MILANO – In tutto lo Stivale le riaperture dei locali sono state accolte con entusiasmo da parte dei consumatori e dei gestori, tutti nostalgici del buon vecchio rito dell’espresso (e non solo). Tra le possibilità della un rincaro dei prezzi su tutti i prodotti, specie in quelle città dove il turismo è il pane quotidiano. E così è stato. Leggiamo come sono cambiate le cose dall’articolo di Fausta Chiera su corriere.it.

Riaperture di bar e ristoranti: scattati in tutta Italia rincari dei listini per consumazioni, cibi e bevande

Aumenti che risultano più pesanti nelle località turistiche. Lo afferma Consumerismo No profit, associazione dei consumatori che ha ricevuto numerose segnalazioni da parte di utenti che denunciano ritocchi all’insù dei listini.

«Da Napoli a Venezia, dall’Abruzzo al Salento -denuncia il presidente Luigi Gabriele – si registrano generalizzati rincari per le consumazioni al bar, gli aperitivi e le cene al ristorante. Gli incrementi dei prezzi si aggirano in media tra il 5% e il 10%, ma possono arrivare a percentuali più alte nelle località a forte vocazione turistica, e riguardano sia i locali in città sia quelli nei lidi e negli stabilimenti balneari.
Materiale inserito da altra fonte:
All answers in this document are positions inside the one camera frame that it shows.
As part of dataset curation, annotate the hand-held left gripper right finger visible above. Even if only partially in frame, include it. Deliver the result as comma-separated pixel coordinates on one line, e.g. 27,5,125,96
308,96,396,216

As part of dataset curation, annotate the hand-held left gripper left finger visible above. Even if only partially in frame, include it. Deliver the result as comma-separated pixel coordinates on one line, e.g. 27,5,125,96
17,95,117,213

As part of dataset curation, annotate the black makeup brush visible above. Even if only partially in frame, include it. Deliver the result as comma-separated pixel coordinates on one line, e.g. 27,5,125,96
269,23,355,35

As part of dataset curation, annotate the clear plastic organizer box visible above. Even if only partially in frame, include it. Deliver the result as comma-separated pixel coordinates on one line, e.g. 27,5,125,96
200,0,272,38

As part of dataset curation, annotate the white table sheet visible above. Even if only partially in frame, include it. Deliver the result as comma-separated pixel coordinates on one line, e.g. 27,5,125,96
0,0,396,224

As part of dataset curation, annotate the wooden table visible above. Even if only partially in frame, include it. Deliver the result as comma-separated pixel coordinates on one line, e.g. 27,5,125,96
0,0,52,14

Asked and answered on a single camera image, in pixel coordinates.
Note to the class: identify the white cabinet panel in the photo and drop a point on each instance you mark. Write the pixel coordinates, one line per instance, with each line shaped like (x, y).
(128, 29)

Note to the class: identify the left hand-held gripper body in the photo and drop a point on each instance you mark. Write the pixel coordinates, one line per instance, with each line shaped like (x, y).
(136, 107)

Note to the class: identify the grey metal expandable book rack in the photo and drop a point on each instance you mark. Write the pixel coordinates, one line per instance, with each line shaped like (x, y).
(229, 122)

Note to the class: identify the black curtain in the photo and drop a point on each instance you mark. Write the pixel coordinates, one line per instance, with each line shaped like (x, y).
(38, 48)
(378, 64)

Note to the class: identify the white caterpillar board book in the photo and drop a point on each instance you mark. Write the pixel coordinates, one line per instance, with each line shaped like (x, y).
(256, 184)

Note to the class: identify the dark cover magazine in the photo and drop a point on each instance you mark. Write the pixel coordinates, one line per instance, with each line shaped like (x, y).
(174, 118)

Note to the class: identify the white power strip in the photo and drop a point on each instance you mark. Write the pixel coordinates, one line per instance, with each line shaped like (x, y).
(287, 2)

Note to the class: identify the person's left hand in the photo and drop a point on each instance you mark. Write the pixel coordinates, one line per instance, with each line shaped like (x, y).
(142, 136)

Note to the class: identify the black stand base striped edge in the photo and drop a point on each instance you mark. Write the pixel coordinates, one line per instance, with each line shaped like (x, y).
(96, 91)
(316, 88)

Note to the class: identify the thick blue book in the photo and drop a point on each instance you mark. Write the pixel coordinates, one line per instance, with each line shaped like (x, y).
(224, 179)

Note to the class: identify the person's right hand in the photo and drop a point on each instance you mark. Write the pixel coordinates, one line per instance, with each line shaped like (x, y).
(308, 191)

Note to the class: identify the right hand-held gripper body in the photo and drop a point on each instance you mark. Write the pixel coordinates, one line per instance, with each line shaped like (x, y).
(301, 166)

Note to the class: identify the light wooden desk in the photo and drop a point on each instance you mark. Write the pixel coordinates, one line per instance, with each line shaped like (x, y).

In particolare questi ultimi hanno mantenuto pressoché invariate le tariffe di ombrelloni, lettini e sdraio, aumentando però i costi dei servizi aggiuntivi, come consumazioni al banco e pasti al tavolo». Per un aperitivo si arriva oggi a spendere 12 euro in alcune zone d’Italia, contro una media di 10 euro dello scorso anno, mentre il caffè espresso nei bar di moltissime città è venduto tra 1,1 e 1,2 euro.

I menu ritoccati a penna

«Se si leggono i menu dei ristoranti – prosegue Luigi Gabriele – ci si accorge come in molti i casi i prezzi siano stati corretti a penna, ovviamente al rialzo Un fenomeno iniziato con le ultime riaperture disposte dal Governo e certificato anche dall’Istat, che già a maggio ha registrato un incremento su base annua dei listini dei bar del +1,7%, +1,5% per i ristoranti».

A Napoli il caffè al tavolo a 3,5 euro

Molte segnalazioni – riporta Consumerismo – sono giunte dalla Puglia. A Lecce, Otranto, Ostuni si registrano aumenti tra i 3 e i 4 euro su primi e secondi piatti. A Gallipoli i costi dei cocktail presso gli stabilimenti balneari hanno raggiunto quota 12 euro (contro i 10 euro del 2020). A Napoli il caffè al tavolo ha raggiunto 3,5 euro, per uno spritz con stuzzichini si spendono fino a 9 euro, con aumenti medi del +15 per cento. Aumenti anche nelle pizzerie per fritti e pizze (fino al +20%).

A Teramo segnalati rincari al bar per cornetti e cappuccini, aperitivi, al ristorante per costi dei coperti e delle bevande. A Cagliari segnalati aumenti fino a 5 euro a portata per i ristoranti. A Genova segnalati aumenti del caffè al bar. A Ravenna segnalati aumenti del caffè al bar (con prezzi fino a 1,2 euro). Sul litorali di Trapani segnalati aumenti dei prezzi delle consumazioni presso gli stabilimenti balneari (gelati e bibite). A Venezia segnalati rincari generalizzati per le consumazioni al tavolo di bar e locali pubblici.